Furthermore, the UAE’s recent withdrawal from Eritrea’s Assab Port signals that Asmara may not be able the enjoy the backing of regional powers like it did in the past few years. The UAE’s drones reportedly have played a crucial role in dismantling the TPLF’s heavy artillery. It is not likely that the UAE will come to Afwerki’s rescue at the cost of its coveted Western alliances. Left isolated, a weakened Afwerki would be vulnerable prey.
The Afwerki regime is also likely to face a new wave of domestic dissent in the coming days. While the Eritrean president has been singularly focused on the war in Tigray, conditions have been worsening by the day for citizens inside Eritrea. Eritrean families who sent their loved ones to the war in Ethiopia have been kept completely in the dark and do not know their fates. The magnitude of losses will be revealed only after Eritrea begins pulling out of Tigray, which would likely result in significant public anger and anti-regime sentiment.

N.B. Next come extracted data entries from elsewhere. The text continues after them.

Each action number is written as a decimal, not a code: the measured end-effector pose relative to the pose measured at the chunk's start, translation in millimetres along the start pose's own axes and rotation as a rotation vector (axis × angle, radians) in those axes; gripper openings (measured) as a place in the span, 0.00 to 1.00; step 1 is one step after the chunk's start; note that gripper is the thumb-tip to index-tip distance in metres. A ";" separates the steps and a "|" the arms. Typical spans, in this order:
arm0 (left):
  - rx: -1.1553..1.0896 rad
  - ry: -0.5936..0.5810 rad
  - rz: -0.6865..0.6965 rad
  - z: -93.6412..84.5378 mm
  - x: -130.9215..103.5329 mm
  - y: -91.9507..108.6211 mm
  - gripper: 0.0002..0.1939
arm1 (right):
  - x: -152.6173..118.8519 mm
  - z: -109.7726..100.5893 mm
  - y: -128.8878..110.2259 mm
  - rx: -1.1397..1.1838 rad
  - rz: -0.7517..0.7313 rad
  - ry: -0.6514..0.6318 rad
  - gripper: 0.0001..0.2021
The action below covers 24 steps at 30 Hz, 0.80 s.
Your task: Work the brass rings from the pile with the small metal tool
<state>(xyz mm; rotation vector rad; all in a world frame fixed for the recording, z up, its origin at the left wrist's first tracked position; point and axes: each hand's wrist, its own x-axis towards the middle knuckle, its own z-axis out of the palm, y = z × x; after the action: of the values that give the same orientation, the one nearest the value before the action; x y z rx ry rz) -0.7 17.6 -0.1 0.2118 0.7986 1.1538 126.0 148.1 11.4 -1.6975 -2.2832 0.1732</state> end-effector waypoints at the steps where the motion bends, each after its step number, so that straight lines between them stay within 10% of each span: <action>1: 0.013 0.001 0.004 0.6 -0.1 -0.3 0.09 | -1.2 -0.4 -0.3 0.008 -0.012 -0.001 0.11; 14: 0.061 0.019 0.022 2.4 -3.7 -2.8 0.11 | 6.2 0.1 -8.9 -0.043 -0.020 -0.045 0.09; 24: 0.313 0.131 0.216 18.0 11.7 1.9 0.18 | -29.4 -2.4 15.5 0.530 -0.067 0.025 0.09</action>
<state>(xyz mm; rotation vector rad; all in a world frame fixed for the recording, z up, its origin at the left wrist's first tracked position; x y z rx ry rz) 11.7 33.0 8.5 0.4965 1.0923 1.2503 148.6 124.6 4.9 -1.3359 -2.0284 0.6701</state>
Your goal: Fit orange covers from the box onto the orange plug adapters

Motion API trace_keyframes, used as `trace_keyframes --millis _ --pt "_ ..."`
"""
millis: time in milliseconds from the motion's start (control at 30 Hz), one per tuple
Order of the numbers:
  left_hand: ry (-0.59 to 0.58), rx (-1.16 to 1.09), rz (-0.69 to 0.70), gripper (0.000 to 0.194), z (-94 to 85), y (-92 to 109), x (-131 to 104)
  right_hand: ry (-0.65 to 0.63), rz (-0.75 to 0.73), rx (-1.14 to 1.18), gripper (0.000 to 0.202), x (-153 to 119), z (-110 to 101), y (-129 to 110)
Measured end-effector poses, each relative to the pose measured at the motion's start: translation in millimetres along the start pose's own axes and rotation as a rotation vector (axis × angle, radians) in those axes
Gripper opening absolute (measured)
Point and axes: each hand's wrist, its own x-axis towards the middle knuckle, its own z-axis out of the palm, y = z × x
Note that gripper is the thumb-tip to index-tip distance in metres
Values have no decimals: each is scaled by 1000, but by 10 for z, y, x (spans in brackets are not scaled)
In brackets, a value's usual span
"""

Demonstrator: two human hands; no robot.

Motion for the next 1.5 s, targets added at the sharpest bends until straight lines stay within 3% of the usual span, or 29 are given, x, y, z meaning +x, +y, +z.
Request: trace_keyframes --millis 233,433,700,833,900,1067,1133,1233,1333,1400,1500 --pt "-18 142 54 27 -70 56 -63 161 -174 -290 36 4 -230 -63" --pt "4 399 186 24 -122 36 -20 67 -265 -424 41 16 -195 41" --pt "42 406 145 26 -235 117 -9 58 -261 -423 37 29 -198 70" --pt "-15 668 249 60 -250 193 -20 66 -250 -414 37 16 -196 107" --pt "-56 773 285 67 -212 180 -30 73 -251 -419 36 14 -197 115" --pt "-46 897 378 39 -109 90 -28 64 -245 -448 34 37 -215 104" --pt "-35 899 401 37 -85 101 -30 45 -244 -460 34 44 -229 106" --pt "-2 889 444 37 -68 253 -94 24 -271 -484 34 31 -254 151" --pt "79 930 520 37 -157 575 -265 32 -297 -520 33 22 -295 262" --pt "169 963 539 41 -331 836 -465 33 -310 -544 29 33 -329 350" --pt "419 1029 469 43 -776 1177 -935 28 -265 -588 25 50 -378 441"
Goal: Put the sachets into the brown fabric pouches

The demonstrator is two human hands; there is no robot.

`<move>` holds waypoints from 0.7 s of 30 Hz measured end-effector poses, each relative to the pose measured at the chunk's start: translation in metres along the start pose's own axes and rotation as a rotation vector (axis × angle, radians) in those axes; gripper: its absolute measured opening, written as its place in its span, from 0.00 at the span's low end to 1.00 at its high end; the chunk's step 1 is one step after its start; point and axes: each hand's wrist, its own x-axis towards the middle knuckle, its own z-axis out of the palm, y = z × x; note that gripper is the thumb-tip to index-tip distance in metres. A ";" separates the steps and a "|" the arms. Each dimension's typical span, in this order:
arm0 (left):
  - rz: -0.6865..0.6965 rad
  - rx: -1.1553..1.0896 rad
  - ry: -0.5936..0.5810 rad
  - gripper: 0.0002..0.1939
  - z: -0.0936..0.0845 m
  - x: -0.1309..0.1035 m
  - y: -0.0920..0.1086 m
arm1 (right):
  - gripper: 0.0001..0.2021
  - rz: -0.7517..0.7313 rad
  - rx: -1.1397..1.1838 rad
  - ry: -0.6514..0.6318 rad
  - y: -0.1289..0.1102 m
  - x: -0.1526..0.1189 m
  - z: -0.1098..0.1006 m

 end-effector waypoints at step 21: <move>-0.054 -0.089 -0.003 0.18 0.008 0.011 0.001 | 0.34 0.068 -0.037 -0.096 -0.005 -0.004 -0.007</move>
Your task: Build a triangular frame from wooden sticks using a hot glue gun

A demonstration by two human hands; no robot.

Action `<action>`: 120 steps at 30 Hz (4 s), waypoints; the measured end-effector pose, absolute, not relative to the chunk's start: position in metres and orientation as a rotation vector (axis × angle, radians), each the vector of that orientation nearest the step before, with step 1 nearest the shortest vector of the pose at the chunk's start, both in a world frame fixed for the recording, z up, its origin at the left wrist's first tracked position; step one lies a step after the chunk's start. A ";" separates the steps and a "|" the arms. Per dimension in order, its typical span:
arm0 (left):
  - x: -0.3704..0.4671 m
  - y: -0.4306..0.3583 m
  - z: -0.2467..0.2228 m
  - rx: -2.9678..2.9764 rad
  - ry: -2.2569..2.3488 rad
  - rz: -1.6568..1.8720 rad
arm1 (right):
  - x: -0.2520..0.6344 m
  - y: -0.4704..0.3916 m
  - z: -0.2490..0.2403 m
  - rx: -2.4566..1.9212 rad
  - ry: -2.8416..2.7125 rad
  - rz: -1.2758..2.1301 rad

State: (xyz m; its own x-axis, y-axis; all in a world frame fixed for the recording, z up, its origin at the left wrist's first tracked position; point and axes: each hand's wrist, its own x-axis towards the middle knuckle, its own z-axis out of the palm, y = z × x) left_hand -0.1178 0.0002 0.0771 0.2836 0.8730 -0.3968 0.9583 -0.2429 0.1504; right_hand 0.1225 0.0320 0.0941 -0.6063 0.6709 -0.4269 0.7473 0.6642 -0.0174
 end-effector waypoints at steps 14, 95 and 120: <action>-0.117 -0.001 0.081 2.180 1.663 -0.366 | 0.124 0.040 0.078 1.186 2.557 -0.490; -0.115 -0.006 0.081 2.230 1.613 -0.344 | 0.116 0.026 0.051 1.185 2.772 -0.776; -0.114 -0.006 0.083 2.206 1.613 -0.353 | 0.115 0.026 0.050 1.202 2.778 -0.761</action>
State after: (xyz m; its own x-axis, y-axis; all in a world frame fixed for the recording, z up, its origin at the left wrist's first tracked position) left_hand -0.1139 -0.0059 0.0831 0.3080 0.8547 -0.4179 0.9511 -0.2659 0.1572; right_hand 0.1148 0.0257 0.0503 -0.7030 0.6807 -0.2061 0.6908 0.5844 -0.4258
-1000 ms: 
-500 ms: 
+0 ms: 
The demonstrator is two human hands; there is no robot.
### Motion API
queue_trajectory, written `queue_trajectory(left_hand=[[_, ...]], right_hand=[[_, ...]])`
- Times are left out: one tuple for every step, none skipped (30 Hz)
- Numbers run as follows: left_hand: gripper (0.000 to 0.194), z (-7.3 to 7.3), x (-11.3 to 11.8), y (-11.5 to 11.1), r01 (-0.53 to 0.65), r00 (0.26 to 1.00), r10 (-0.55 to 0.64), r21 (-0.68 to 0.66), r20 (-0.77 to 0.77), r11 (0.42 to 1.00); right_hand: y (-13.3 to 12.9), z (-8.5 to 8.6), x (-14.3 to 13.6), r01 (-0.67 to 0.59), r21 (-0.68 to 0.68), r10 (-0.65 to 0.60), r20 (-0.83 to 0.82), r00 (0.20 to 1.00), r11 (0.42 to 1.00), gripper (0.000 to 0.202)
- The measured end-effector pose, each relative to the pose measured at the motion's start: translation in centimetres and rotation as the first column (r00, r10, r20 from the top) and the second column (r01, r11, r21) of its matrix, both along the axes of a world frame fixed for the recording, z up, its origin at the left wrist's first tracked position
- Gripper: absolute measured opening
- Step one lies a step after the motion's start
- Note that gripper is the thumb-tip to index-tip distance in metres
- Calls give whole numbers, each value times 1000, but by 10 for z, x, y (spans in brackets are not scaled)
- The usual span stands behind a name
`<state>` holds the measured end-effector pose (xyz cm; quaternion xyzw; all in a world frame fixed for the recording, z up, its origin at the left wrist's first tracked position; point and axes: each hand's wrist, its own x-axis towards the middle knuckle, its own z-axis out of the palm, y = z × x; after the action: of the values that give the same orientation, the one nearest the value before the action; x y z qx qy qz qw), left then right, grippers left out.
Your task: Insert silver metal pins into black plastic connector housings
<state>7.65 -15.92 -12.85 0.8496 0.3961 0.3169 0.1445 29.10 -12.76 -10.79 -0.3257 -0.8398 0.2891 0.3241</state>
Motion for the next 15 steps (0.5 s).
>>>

For many years, Eritreans have been led to believe that better days are coming. The war in Tigray proved that under Afwerki’s leadership, regardless of any peace deals and diplomatic openings, their future will be shaped by atrocities, war crimes and endless suffering. With nothing left to lose, or hope for, they are more likely than ever before to rise against the regime.
Only time will tell whether Afwerki will be able to weather this storm and somehow hold on to power. But whatever happens in the coming days, Eritrea will have to carry the weight of the devastation its military has caused in Tigray.
The views expressed here are the author’s own and do not necessarily reflect Al Jazeera’s editorial stance.